# Backend: Architecture (Recommendations)

---
**Last Updated:** 2025-01-17  
**Phase:** Phase 0 (Planning)  
**Status:** Draft — finalize in Phase 1  
**Owner:** Backend Architect  
**References:**
- `/docs/project-overview.md`
- `/docs/backend/api-design.md`
- `/docs/backend/security.md`
- `/docs/backend/payment-flow.md`
---

> Recommendations for Phase 0. Lock decisions in Phase 1.  
> After Phase 1, this file is the **canonical record of locked backend architecture decisions**.  
> Keep exploratory notes in a separate `*_PLAN.md` (if you use one) and archive/delete it after Phase 1.  
> The module list below reflects a pipeline/classification archetype. Keep/rename/omit modules per `/docs/archetypes.md`.

## 1. Approach & Stack
- Style: modular monolith with clear modules; containerized.
- Language/Runtime: Node.js (LTS) + TypeScript.
- Framework: Express or Fastify with modular structure and DI where helpful.
- DB: Postgres (managed: Supabase/RDS). Vector: `pgvector` for embeddings.
- Queue: BullMQ (Redis) for ingestion, categorization, notifications.
- Auth: Clerk/Auth.js (or equivalent) with tenant-aware RBAC.
- Payments: provider-hosted subscriptions; no raw card data stored.
- LLM: OpenAI API (or equivalent) via single helper (e.g., `callLLM()`), configurable model/params.

## 2. Modules (logical)
- `auth` — tenants, users, roles, sessions.
- `integrations` — external connectors, OAuth2, webhooks, connection health.
- `records` — normalized record store, statuses, `reasoning_trace` JSONB.
- `rules` — rule definitions, evaluation order, testing, hit stats.
- `processing` — pipeline: rule engine → embeddings similarity → LLM fallback; writes `PROCESSED`, updates records.
- `approvals` — queues for human review, overrides, optional rule creation; logs `TX_APPROVED`/`RULE_CREATED` with `source_agent`.
- `reports` — dashboards/exports, history.
- `billing` — provider checkout/portal, webhooks, plan enforcement per tenant.
- `events` — audit/event log (`EventLog`), read-only `/api/events` for downstream agents.
- `files/receipts` — attachment storage metadata (`Receipt` with file URL/mime).

## 3. API Layers
- HTTP API (REST) with versioning (`/api/v1`).
- Service layer for business logic and database transactions.
- Repositories for data access; use migrations for schema evolution.

## 4. Infrastructure & Ops
- Environments: dev/stage/prod; Docker images; CI/CD.
- Observability: structured logging, metrics, tracing; dead-letter queues for failed jobs.
- Secrets management per environment; rotate webhook/LLM/payment provider secrets.

## 5. Data & Schema Notes
- Records: store raw payload + normalized fields + `reasoning_trace` JSONB (model, rationale, confidence, source).
- EventLog: include `source_agent` (default `balance`) and payload for auditability; ensure filters by tenant/time/type.
- Embeddings: table keyed by record text fields (or other domain signals) to support similarity search; index with `pgvector`.
- Multi-tenant: all core tables carry `tenantId` and enforce scoped queries; `User` role per tenant.
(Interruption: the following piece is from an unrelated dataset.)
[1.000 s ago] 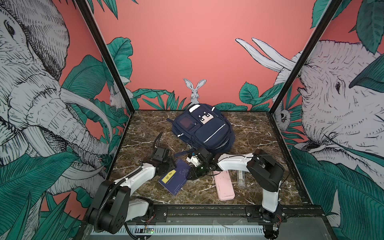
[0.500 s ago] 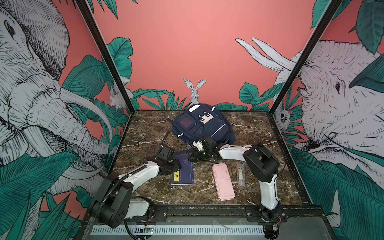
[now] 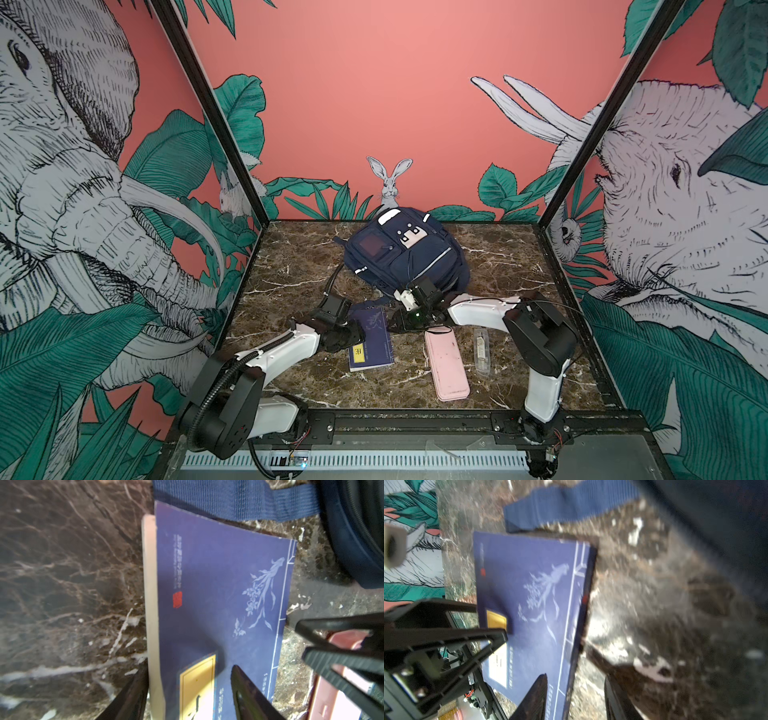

## 6. Payment & Messaging (High-Level)
- Payment provider: initiate sessions via backend; handle webhooks idempotently; map provider status to internal billing/subscription states; update tenant access.
- Notifications: optional email/webhook callbacks to surface ingestion/categorization failures; keep out of PII exposure.

## 7. Queues (BullMQ)
- `records:ingest` — normalize webhook payloads, write `Record`, emit `INGESTED`.
- `records:process` — rule engine → embeddings similarity → LLM fallback; emit `PROCESSED` with `reasoning_trace`.
- `reports:generate` — build domain reports/exports, emit `REPORT_GENERATED`.
- Dead-letter queues per stream; retries with backoff; idempotent handlers keyed by external event IDs.